Cada pedido pontuado por pancadas nas costas do assento de Blanche, quando a gracinha não vai se pendurar na poltrona e bater alegremente a mãozinha na cabeça de minha companheira. Você agüentaria quanto tempo? Quinze minutos? Dez? Cinco? Pois bem.
Nos tentamos ioga, meditação, Haré Krishna, mensagens transcendentais, aguardamos intervenção celeste de um súbito ataque cardíaco na fila traseira, um mini-relámpago bem pontual, bondade de Jupiter, massagem na base do polegar esquerdo, nada. Após uma hora - sim, sessenta minutos - viro para pedir pelo amor de Deus tenha a extrema gentileza de... "Ah! E vocês acham que é fácil manter quieto um garoto desta idade durante quase três horas? Vocês acham? Heim? Vocês acham mesmo?!!". Resignado, sento para mais ioga etc.

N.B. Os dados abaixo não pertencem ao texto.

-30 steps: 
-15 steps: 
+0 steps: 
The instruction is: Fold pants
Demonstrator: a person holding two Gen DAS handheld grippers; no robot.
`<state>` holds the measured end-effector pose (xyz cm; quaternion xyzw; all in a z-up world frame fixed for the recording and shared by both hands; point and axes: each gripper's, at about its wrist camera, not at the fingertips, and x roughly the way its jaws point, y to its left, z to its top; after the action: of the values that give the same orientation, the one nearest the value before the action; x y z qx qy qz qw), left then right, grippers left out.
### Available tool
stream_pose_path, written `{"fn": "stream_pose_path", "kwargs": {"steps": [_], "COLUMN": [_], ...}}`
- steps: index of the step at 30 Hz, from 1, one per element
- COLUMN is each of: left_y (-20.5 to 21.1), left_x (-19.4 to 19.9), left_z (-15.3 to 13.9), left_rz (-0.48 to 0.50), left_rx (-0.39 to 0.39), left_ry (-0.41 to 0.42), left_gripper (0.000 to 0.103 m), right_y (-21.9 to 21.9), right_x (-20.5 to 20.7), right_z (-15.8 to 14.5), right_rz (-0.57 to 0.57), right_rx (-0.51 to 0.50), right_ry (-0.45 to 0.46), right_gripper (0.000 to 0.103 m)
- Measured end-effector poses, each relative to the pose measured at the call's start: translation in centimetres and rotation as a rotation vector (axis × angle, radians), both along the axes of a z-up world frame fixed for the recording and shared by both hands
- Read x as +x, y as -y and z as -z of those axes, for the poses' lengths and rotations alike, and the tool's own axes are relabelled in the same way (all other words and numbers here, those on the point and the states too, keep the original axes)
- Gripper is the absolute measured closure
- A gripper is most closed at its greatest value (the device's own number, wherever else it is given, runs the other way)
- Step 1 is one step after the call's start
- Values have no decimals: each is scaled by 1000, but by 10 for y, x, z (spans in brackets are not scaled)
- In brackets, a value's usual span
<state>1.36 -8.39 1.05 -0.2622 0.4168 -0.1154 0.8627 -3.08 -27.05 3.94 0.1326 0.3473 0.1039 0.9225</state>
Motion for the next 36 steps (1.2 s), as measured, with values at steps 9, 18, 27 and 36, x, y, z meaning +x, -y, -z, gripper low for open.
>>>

Fim da viagem, agora minha vingança. Saboreie. Na mesma fila, mas do outro lado, uma mãe, um filho, mesma idade. Tinha observado durante parte da longa tortura. Calmos, sorridentes, menino lendo um livro de imagens. Comeu seu sanduíche, bebeu água mineral, conversou com a mãe, dormiu no colo dela.
Ao me levantar, bem alto, na frente dos primatas vizinhos, falo com a jovem inglesa "What a nice and quiet child... So well behaved!". Ou seja, você soube educar seu filho, o outro criou um monstrinho. Saímos do avião triunfantes.
Chego a Elgin Crescent mais cansado que após quinze dias de andanças nos Pireneus subindo paredões. Lá me espera Sacha, o dono da casa. Vocês conhecem Sacha? Não? Grande figura. Me recebe com aquele imenso sorriso de bem-vinda. Ainda é bem jovem, mas já dá para sentir que vai ser um grande jogador de futebol. Você vê nos seus olhos, no entusiasmo em pegar a bola.
Resolvo contribuir, treinando o rapaz cada dia durante minha estadia em Londres logo antes do chá que irei tomar com a mãe no jardim já citado em outras páginas. O treino, sejamos francos, poderia durar mais tempo, mas minha idade rouba um pouco da concentração necessária para algo mais sério. Sem falar dos protestos do resto do corpo, né! O bom é que Sacha não se importa.
Sempre pronto para mais uma partida, nunca, porém, levará a mal minha desistência. Grande figura, este cara. Só pára de sorrir quando chega a mãe, Sophie, para dar-lhe a mamadeira. Esqueci de informar meu paciente leitor que ele tem em torno de onze meses e joga sentado, pois ainda nem sabe andar.
Prova que existem crianças de convívio possível.